ECLI:NL:RBDHA:2020:15322
Rechtbank Den Haag
- Eerste aanleg - enkelvoudig
- Rechtspraak.nl
Heropening van het onderzoek in een bestuursrechtelijke procedure inzake visum aanvraag
In deze zaak heeft de Rechtbank Den Haag, zittingsplaats Utrecht, op 13 oktober 2020 een beslissing genomen over de heropening van het onderzoek in een bestuursrechtelijke procedure. De eiser, vertegenwoordigd door mr. Y. Rikken, had een aanvraag voor een visum kort verblijf ingediend, welke door de Minister van Buitenlandse Zaken was afgewezen. Na een eerdere uitspraak van de rechtbank op 26 november 2019, waarin het beroep van eiser gegrond werd verklaard, heeft de Minister opnieuw beslist op het bezwaar van eiser. Echter, na een reeks van besluiten, waaronder het bestreden besluit II en III, heeft eiser opnieuw beroep ingesteld tegen het laatste besluit van de Minister.
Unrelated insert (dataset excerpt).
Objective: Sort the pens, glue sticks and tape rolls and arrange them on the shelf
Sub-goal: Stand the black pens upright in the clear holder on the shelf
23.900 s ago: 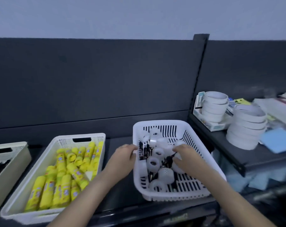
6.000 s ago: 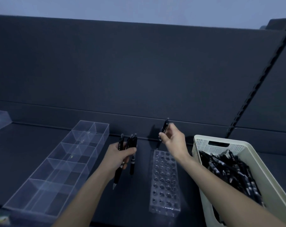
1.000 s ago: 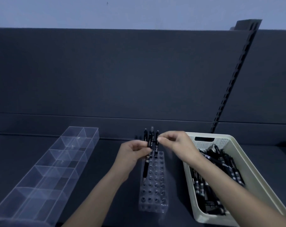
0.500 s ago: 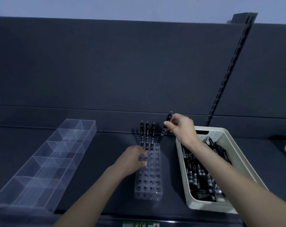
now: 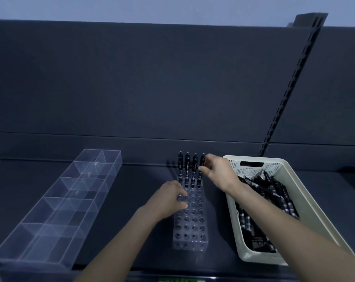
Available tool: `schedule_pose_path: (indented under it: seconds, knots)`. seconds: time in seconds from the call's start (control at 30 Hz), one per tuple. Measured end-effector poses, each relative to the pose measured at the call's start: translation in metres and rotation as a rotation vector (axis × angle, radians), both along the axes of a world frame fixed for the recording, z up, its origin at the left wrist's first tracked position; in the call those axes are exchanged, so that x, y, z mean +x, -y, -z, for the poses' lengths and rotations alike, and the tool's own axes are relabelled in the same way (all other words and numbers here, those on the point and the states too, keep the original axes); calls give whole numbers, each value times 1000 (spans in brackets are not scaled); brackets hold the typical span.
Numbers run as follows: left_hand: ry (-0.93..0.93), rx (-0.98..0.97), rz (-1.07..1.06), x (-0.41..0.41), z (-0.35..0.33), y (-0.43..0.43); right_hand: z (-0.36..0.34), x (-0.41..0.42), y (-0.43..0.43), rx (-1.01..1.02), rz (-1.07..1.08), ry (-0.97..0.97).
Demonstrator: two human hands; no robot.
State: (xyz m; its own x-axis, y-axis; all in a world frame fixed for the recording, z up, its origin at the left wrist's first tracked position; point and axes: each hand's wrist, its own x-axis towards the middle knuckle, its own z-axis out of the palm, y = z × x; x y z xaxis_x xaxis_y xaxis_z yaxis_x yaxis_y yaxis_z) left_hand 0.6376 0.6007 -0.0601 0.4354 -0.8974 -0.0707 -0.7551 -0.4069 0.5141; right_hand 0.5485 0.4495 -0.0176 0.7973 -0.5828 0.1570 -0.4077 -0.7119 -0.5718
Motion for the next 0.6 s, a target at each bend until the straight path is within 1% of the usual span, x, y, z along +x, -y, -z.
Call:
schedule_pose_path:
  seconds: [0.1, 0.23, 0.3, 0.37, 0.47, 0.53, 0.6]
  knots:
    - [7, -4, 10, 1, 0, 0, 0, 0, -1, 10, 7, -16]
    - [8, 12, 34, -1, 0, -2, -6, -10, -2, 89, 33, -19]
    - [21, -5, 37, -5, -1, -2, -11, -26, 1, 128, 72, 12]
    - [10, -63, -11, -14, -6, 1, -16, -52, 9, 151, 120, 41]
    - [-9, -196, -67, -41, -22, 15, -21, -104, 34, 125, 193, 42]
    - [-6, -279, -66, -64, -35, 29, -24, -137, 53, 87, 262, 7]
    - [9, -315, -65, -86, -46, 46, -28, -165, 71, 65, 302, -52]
Tijdens de zitting op 28 augustus 2020, die vanwege coronamaatregelen via Skype plaatsvond, hebben beide partijen hun standpunten toegelicht. De rechtbank heeft overwogen dat de beoordeling van het beroep van eiser afhankelijk is van prejudiciële vragen die zijn gesteld aan het Hof van Justitie van de Europese Unie. Daarom heeft de rechtbank besloten het onderzoek te heropenen en de behandeling van het beroep te schorsen totdat het HvJ EU uitspraak heeft gedaan in de relevante zaken. De rechtbank heeft de beslissing op 13 oktober 2020 openbaar uitgesproken.